3 questions à Maud Wyler – Marraine de la Fête du Court Métrage

18 mars 2022
En tant que marraine de la fête du court métrage, qui se déroule dans toute la France du 16 au 22 mars, la comédienne Maud Wyler évoque les enjeux économiques et culturels de ce format.
Maud Wyler

Que vous inspire le format du court métrage ?

J’ai tourné dans une trentaine de films courts et je m’y investi encore aujourd’hui. On y rencontre des jeunes réalisateurs et des jeunes producteurs qui explorent de nouvelles formes de cinéma très radicales, avec une liberté artistique unique et une puissance créative folle. Le court métrage est une école de la pratique. Il naît vraiment d’un pur désir de cinéma d’un réalisateur qui ne s’encombre pas nécessairement de trouver un producteur, un diffuseur ou un distributeur. C’est un format chargé avant tout d’intime et de cœur.

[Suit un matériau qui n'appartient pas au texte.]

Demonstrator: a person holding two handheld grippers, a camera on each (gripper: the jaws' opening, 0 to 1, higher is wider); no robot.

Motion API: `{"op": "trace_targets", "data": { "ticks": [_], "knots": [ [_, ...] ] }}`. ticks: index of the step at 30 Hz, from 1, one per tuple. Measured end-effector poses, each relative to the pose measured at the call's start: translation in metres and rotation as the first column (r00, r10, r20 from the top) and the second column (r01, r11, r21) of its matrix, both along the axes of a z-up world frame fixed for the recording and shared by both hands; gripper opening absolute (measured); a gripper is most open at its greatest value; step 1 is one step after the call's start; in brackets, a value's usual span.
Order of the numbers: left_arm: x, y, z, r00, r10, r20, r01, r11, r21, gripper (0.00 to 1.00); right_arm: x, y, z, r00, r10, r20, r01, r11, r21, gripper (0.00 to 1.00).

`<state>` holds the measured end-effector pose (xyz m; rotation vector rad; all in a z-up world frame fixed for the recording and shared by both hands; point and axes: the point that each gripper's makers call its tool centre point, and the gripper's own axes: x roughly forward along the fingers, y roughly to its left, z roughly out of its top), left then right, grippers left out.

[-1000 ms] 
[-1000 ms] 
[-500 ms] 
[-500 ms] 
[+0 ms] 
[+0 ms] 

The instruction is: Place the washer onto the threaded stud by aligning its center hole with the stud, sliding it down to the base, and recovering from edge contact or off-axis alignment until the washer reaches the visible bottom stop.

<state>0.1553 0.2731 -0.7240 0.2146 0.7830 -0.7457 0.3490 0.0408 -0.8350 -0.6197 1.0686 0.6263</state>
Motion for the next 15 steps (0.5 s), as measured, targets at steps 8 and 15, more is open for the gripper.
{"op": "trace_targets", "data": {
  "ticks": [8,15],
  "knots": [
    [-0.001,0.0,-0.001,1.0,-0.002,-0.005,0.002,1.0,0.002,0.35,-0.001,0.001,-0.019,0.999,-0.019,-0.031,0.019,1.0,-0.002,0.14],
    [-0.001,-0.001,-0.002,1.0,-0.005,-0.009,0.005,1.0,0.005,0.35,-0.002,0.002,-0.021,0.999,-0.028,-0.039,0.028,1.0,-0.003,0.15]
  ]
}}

L’inconvénient de ce format n’est-il pas son manque de visibilité et d’exposition vis-à-vis du grand public ?

Au contraire, il y a tant de festivals de courts métrages qui remplissent les salles de cinéma tout au long de l’année et à travers toute la France. Ce n’est pas anodin. C’est même la preuve que le format court est un enjeu essentiel pour participer à la vie des cinémas et au retour du public. Surtout aujourd’hui où l’on s’interroge sur ce qui peut contribuer au retour des spectateurs en salles. Dans ce contexte, les festivals de courts-métrages font, entre autres, partie de la solution. Nous en avons plus besoin que jamais. Surtout s’ils incitent le jeune public à se rendre au cinéma pour y découvrir autre chose que des productions Marvel.

Et que dire de l’économie du court métrage et de son financement relativement à part du modèle de production et de diffusion traditionnel ?

C’est une économie fragile mais qui s’appuie néanmoins sur des acteurs solides comme les chaines de télévision et surtout les régions qui tiennent à aider les talents émergents sur leur territoire. Sans oublier le fonds de soutien du CNC qui permet aux sociétés de production de conserver une trésorerie suffisante pour investir dans ces projets à part. Il est rassurant que cette institution conserve une partie de sa mission de service public alors que le rapport Boutonnat incite à investir davantage dans des films d’ampleur à vocation internationale plutôt que dans les films du milieu qui se raréfient de plus en plus. Le fait que les courts métrages ne bénéficient pas d’une exploitation suffisante, en dehors de leur diffusion en festival, leur confère un aspect « underground ». Mais la musique « underground » a permis de révéler des musiciens très prometteurs. Le court métrage est un laboratoire qui laisse entrevoir une nouvelle forme de création qui, par la suite, va peu à peu irriguer des formats plus « mainstream ».